Hate: A Romance

It seems Tristan Garcia never met an extremism he didn’t like.

His novel Hate: A Romance lunges into so many thorny issues it scrapes the surface of them all and, somehow, escapes clean of any residue of substantial insight. Social acceptance of gay men, the role Muslims play in a largely secular society, anti-semitism – there’s hardly a hot topic that doesn’t get crashed into by this runaway freight train of a book.

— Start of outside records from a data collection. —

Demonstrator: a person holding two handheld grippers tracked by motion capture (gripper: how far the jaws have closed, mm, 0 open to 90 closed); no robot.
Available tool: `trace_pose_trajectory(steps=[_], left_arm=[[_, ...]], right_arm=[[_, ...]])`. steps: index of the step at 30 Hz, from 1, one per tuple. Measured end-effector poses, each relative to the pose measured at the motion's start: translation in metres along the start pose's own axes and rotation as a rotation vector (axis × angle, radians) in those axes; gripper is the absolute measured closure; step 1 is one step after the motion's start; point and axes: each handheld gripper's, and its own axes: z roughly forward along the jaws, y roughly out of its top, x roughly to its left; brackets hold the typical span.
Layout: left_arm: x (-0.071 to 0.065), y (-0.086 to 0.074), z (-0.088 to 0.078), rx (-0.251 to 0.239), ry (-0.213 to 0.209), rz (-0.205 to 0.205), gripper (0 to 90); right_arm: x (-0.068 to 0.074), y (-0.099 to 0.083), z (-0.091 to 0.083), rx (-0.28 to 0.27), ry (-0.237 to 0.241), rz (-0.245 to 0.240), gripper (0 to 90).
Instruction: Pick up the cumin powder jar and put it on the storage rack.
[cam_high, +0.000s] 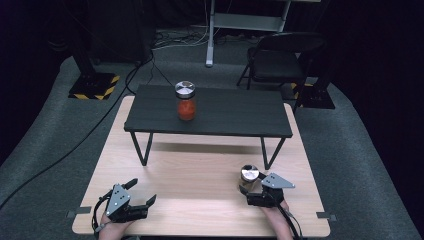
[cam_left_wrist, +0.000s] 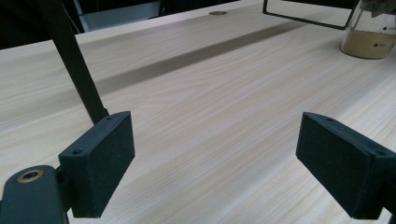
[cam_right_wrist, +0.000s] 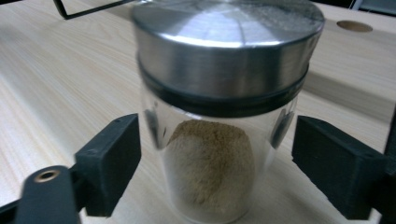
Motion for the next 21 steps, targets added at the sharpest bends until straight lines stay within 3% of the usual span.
trace_pose_trajectory(steps=[4, 6, 15, 21], left_arm=[[0.000, 0.000, 0.000, -0.001, 0.000, 0.000, 11.5], [0.000, 0.000, 0.000, 0.000, -0.001, -0.001, 11.5], [0.001, 0.000, 0.000, -0.003, -0.002, -0.005, 11.5], [0.001, 0.000, 0.001, -0.003, -0.002, -0.005, 11.5]], right_arm=[[-0.003, 0.005, 0.006, 0.028, 0.003, 0.018, 20.8], [-0.008, 0.004, 0.007, 0.021, 0.028, 0.036, 29.0], [-0.003, 0.021, 0.002, 0.073, 0.006, 0.023, 30.2], [-0.001, 0.034, -0.013, 0.032, 0.013, 0.001, 30.2]])
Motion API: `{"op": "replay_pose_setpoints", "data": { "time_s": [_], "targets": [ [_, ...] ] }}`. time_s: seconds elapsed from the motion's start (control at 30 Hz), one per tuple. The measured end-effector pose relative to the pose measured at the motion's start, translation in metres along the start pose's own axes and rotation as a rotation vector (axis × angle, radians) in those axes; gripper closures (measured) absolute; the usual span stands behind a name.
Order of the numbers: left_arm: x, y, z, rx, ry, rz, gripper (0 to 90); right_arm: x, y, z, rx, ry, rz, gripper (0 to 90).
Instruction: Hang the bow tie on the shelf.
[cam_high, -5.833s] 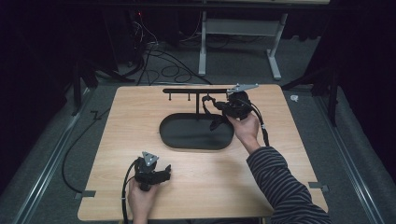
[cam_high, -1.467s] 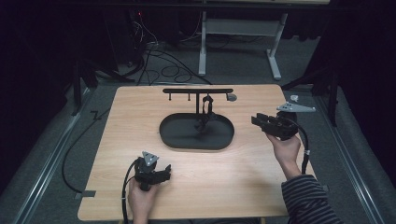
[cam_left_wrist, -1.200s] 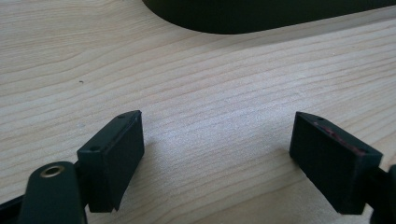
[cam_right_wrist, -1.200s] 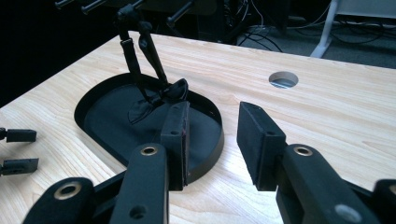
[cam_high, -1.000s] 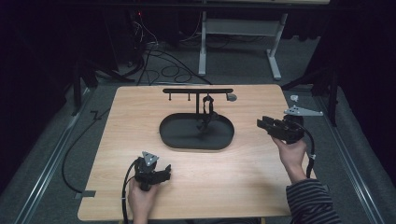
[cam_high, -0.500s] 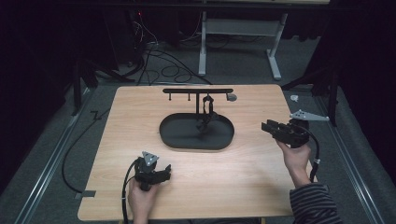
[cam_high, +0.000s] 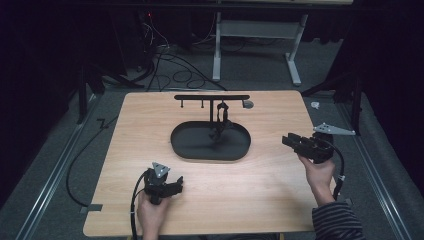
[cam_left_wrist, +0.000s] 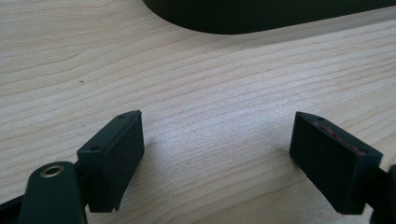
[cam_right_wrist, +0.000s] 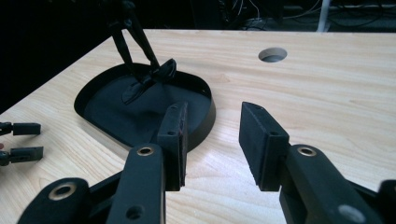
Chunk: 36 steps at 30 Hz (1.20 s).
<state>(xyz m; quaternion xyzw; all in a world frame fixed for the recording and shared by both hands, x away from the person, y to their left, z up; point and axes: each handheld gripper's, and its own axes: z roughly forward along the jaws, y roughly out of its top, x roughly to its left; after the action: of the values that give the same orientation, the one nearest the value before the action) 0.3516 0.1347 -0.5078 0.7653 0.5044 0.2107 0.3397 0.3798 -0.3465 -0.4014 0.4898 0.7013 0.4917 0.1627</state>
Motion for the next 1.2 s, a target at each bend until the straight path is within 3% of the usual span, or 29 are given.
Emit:
{"op": "replay_pose_setpoints", "data": {
  "time_s": [0.67,1.2],
  "targets": [
    [0.000,0.000,0.000,0.000,0.000,0.000,18.2,-0.009,-0.021,-0.003,0.011,0.002,0.049,64.0],
    [0.000,0.000,0.000,0.000,0.001,0.000,18.2,-0.009,-0.033,0.002,0.041,0.007,0.053,63.8]
  ]
}}
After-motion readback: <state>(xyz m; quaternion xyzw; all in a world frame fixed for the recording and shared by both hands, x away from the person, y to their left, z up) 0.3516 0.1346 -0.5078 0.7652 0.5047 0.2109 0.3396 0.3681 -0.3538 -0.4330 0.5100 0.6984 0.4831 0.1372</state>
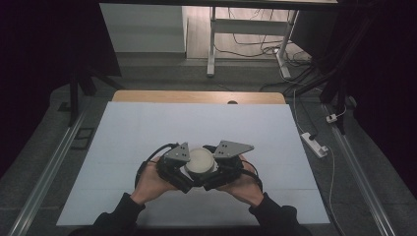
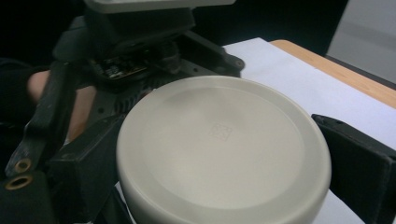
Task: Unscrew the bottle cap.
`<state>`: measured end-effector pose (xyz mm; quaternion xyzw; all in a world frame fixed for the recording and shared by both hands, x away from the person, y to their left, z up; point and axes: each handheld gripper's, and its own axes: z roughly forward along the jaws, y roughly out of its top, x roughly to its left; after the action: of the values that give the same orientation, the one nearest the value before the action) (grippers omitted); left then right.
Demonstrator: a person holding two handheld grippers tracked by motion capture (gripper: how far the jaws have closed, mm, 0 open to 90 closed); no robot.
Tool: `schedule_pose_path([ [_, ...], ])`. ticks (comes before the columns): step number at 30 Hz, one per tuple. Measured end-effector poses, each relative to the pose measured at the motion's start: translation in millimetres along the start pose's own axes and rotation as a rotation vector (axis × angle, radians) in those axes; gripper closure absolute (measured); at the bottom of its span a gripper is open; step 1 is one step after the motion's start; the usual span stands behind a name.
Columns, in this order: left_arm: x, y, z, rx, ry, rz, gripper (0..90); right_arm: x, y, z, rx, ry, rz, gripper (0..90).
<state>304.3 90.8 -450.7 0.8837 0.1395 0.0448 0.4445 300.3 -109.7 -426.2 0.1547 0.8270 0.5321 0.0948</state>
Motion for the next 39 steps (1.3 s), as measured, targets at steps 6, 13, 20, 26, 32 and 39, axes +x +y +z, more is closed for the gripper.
schedule_pose_path([
  [6,1.9,-2.7,0.1,0.003,-0.095,0.047,7.3,-5.0,-1.1,-2.3,0.014,0.115,-0.017,7.3],
  [13,2.5,-5.4,1.9,0.020,-0.143,0.086,7.3,-6.1,-3.1,-1.3,0.030,0.191,-0.037,7.3],
  [20,4.3,-7.5,3.8,0.028,-0.145,0.092,7.3,-9.6,-2.9,-2.9,0.025,0.195,-0.018,7.3],
  [26,4.6,-8.4,5.3,0.033,-0.134,0.085,7.3,-10.7,-3.0,-3.3,0.021,0.189,-0.014,7.3],
  [32,6.0,-9.2,5.4,0.037,-0.122,0.078,7.3,-10.8,-2.3,-4.2,0.017,0.180,-0.010,7.3],
  [39,9.4,-11.5,4.7,0.037,-0.101,0.058,7.3,-11.8,-2.0,-5.7,0.017,0.167,-0.008,7.3],
])
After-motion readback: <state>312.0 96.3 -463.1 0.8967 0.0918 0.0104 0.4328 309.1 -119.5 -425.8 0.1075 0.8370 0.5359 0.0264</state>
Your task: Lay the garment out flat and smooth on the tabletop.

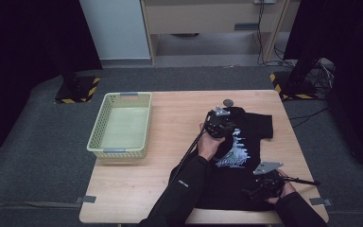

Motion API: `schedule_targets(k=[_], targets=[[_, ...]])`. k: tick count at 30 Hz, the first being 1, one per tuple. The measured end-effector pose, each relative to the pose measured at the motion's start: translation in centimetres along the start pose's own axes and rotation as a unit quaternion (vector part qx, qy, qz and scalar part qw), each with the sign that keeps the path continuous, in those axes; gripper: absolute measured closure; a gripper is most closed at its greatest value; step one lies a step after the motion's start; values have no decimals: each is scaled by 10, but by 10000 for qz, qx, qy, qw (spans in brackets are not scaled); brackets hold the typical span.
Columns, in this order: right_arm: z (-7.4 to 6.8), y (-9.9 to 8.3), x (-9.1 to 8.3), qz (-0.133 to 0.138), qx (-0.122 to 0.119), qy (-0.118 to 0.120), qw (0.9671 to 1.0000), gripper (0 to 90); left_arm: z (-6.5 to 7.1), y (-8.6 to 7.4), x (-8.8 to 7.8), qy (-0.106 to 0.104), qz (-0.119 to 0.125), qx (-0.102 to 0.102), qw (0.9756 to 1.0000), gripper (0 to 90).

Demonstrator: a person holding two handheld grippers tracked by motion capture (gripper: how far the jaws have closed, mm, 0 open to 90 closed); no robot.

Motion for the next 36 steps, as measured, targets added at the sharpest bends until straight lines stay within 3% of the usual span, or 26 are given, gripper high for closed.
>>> schedule_targets(k=[3,5,8,10,11,13,17,22,27,29,33,36], targets=[[0,0,0,-1,-1,5,10000,2,-1,-4,6,-19,-49,101,9999,791],[0,0,0,1,3,3,10000,3,-2,-8,10,-14,-86,55,9999,790],[0,0,0,1,4,2,10000,3,-3,-9,11,10,-63,28,10000,655],[0,0,0,3,4,2,10000,3,-4,-9,9,33,-12,75,10000,636],[0,0,0,5,4,2,10000,3,-5,-6,6,64,76,127,9999,498],[0,0,0,6,6,1,10000,3,-12,0,-7,214,211,189,9994,453],[0,0,0,6,3,0,10000,3,-28,4,-28,391,318,110,9987,422],[0,0,0,7,-5,3,10000,3,-50,-9,-50,549,297,-153,9979,384],[0,0,0,8,-7,2,10000,3,-68,-36,-53,745,-70,-322,9967,357],[0,0,0,9,-6,2,10000,2,-70,-46,-50,731,-228,-404,9962,355],[0,0,0,11,-7,1,10000,2,-68,-61,-39,700,-517,-325,9957,344],[0,0,0,7,-1,6,10000,3,-68,-67,-30,729,-594,-238,9953,338]])
Point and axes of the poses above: each handheld gripper's, and its own axes: x roughly forward along the jaws, y roughly out of its top, z roughly to its right, the point moved 9 cm from there along x, roughly forward along the jaws, and after that the axes turned 4 degrees about x, right-handed, at the moved point
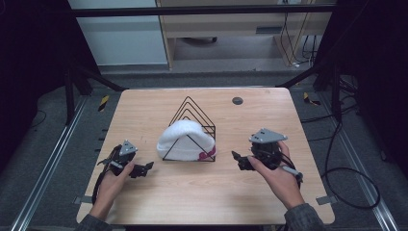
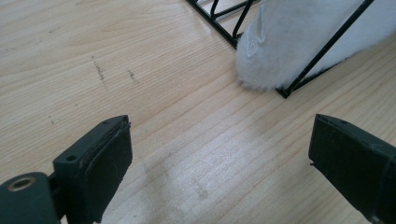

It’s good for authors to confront unresolved problems in our world, of course. If they didn’t wade into some of our swampiest issues, we’d lack clearly articulated positions which we can take under consideration ourselves. My problem with Hate – a “controversial” first novel that won France’s Prix de Flore – is that Garcia takes on too much and takes it all too far. His characters, including a flamboyant gay man who advocates against condoms and viciously defends AIDS as a unique possession of the gay community, never deliver any real payoff. They’re meant to be asburd, but (perhaps because of problems translating the book from French, or maybe because of cultural perspectives foreign to this American reader), Garcia’s parody and commentary lack the necessary bite.

Once the social critique component of Hate has been dismissed, there isn’t much left. The story is secondary and Garcia’s writing isn’t mean to be pretty or enjoyable. Finishing Hate made me feel like I had just read an essay assigned for a class, one whose whole point never became quite clear.